In Reply:—

We thank Drs. Jankowski, Findlay, and Plevak for their interest in our work and the editor for giving us the opportunity to respond to their remarks and questions. In our response, we will follow the same order as in the letter by Jankowski et al .

We fully agree that a reduction of 50 μg epinephrine alone is not the main indication for administering aprotinin to patients undergoing orthotopic liver transplantation (OLT). The main objective of using aprotinin during OLT is to reduce transfusion requirements. However, aprotinin may have additional benefits. It is beyond doubt that aprotinin is an inhibitor of kallikrein. As discussed in our article, there is substantial evidence that activation of the kallikrein–kinin system plays a role in the hemodynamic changes after graft reperfusion in OLT. In our study, we have shown that aprotinin improves hemodynamic stability. This indirectly adds clinical evidence to the current literature that activation of the kallikrein–kinin system is involved in the hemodynamic changes during OLT. As we have suggested, further evidence could come from the measurement of plasma kallikrein–aprotinin complexes.

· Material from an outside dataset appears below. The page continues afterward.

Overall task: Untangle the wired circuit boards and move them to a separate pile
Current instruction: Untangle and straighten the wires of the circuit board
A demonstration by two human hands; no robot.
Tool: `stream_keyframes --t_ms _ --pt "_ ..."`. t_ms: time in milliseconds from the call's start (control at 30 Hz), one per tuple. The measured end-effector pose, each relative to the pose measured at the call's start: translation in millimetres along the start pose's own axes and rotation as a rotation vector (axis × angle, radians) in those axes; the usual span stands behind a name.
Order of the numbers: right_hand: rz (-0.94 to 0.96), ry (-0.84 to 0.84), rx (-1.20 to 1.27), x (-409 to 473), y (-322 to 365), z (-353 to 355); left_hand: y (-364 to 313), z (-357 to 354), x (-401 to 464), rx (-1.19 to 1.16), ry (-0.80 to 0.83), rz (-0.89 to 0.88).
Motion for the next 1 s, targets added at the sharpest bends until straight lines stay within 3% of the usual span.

At this stage, we cannot completely rule out that differences in blood loss have also contributed to the observed differences in vasopressor requirement between the placebo and aprotinin groups. However, we have no arguments to believe that the correction of blood loss was less adequate in the placebo group and thus could entirely explain the use of more epinephrine to maintain adequate perfusion pressure. Jankowski et al.  suggested that pulmonary capillary wedge pressure might be a more appropriate reflection of the fluid status. Therefore, we have performed a retrospective analysis of pulmonary capillary wedge pressure in our patients at 5 and 30 min after reperfusion. No significant differences in mean pulmonary capillary wedge pressure values were found at these time points, confirming our conclusions about fluid status. Our position is also supported by a recent abstract from Jankowski's own group, reporting similar findings in a placebo-controlled study in patients undergoing OLT. 1In this abstract, significantly more vasopressor and inotropic infusions were reported in the placebo group, compared with the aprotinin group. The authors concluded that aprotinin may result in more stable hemodynamics during OLT and that part of this effect could be independent  of its effects on blood loss. 1 

Jankowski et al . asked about the criteria that were used to select the subgroup of patients included in our study. They are correct that these patients were part of a larger, multicenter project. The selected center was the largest center participating in the EMSALT study and therefore enrolled the largest subgroup. No preselection or subselection was performed. The reason why we performed the study in this center only is explained by a combination of factors. First, all patients in this center received pulmonary artery catheters, which, in some European centers, is not standard practice during OLT. Second, the limited number of anesthesiologists and the uniform practice with respect to control of hemodynamics, as described in the article, contributed to the decision to perform this study on intraoperative hemodynamics and vasopressor use in one center only.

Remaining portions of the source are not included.